# [TO DO]
For each line below that includes the word "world", make a copy.
= Beginning of Section =
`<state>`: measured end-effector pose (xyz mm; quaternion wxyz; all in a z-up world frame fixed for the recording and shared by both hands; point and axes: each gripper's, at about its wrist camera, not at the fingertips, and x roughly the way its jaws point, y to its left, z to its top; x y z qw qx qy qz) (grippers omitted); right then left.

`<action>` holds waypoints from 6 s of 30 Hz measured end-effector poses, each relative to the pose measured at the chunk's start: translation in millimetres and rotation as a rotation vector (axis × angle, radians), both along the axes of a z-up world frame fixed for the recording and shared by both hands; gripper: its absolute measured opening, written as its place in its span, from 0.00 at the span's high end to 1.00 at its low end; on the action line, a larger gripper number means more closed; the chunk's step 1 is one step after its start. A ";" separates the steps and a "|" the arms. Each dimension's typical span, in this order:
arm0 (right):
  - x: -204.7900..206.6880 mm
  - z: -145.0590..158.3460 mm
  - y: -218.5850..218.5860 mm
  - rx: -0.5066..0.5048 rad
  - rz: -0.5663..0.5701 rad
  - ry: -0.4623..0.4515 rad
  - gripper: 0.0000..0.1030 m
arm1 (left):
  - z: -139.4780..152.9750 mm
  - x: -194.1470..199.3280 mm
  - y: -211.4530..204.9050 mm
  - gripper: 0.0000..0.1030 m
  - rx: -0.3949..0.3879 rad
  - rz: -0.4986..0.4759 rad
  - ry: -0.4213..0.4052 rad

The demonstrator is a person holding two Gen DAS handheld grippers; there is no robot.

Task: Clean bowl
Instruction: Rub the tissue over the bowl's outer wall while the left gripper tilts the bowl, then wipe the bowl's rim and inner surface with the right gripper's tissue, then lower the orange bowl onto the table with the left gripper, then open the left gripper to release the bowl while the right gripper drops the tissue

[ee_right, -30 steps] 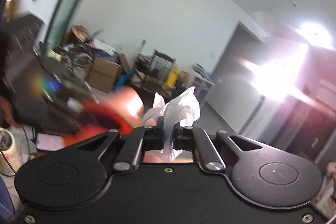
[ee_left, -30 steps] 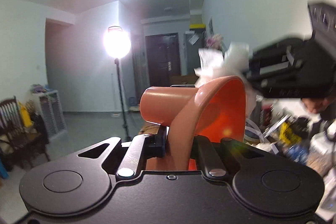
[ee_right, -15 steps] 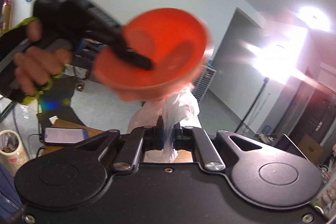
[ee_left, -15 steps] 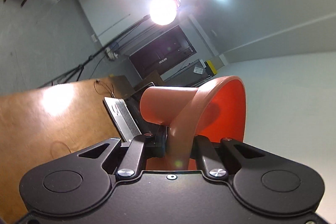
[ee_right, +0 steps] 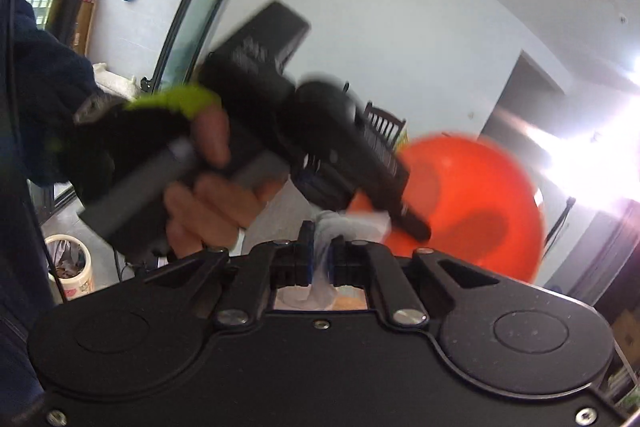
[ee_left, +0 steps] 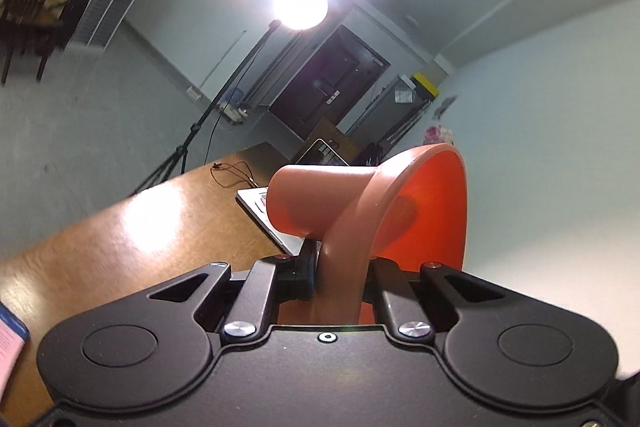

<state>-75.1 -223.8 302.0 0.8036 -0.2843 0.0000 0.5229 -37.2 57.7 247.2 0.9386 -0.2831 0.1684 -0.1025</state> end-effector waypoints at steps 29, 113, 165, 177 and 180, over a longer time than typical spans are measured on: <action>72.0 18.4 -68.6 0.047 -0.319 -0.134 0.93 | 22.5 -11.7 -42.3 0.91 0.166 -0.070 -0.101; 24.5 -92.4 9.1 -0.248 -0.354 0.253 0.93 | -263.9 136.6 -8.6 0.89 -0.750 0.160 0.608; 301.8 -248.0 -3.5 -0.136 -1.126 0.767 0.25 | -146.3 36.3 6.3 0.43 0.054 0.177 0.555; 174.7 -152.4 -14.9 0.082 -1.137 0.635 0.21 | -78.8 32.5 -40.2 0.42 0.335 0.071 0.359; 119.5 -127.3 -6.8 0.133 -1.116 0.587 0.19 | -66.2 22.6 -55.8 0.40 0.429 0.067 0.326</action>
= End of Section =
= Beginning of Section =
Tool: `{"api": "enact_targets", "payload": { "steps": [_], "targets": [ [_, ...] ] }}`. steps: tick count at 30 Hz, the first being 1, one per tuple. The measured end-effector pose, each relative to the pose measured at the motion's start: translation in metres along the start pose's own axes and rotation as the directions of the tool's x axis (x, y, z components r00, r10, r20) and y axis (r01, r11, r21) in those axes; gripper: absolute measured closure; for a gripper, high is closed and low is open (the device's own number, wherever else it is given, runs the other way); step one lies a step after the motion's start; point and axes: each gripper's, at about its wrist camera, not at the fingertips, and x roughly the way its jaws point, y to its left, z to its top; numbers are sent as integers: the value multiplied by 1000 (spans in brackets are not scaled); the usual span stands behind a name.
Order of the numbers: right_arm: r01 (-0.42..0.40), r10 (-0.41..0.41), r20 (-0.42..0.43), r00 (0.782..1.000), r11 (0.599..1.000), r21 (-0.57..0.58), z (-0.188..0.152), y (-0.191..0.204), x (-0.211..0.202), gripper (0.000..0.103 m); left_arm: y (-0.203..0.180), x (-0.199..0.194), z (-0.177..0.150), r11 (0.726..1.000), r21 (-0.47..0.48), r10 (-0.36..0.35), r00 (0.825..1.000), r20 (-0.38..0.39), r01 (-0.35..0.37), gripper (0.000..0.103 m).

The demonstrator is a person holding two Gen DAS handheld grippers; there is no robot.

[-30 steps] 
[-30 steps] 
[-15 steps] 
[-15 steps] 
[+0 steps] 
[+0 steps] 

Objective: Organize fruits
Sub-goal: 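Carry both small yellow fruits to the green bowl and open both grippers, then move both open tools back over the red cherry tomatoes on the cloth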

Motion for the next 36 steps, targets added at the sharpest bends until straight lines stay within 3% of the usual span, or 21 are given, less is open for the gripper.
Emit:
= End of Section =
# [ANSWER TO THE EXERCISE]
`<state>`: measured end-effector pose (xyz mm; quaternion wxyz; all in a z-up world frame fixed for the recording and shared by both hands; point and axes: each gripper's, at about its wrist camera, not at the fingertips, and x roughly the way its jaws point, y to its left, z to its top; x y z qw qx qy qz) (grippers omitted); right then left.
`<action>` holds waypoints from 6 s of 30 Hz measured end-effector poses, each relative to the pose measured at the chunk's start: translation in millimetres and rotation as a rotation vector (axis × angle, radians), both along the axes of a z-up world frame fixed for the recording and shared by both hands; gripper: its absolute measured opening, written as its place in its span, from 0.00 at the span's high end to 1.00 at its low end; on the action line, a larger gripper number means more closed; the chunk's step 1 is one step after its start. A ";" separates the steps and a "|" the arms. Each dimension's typical span, in this order:

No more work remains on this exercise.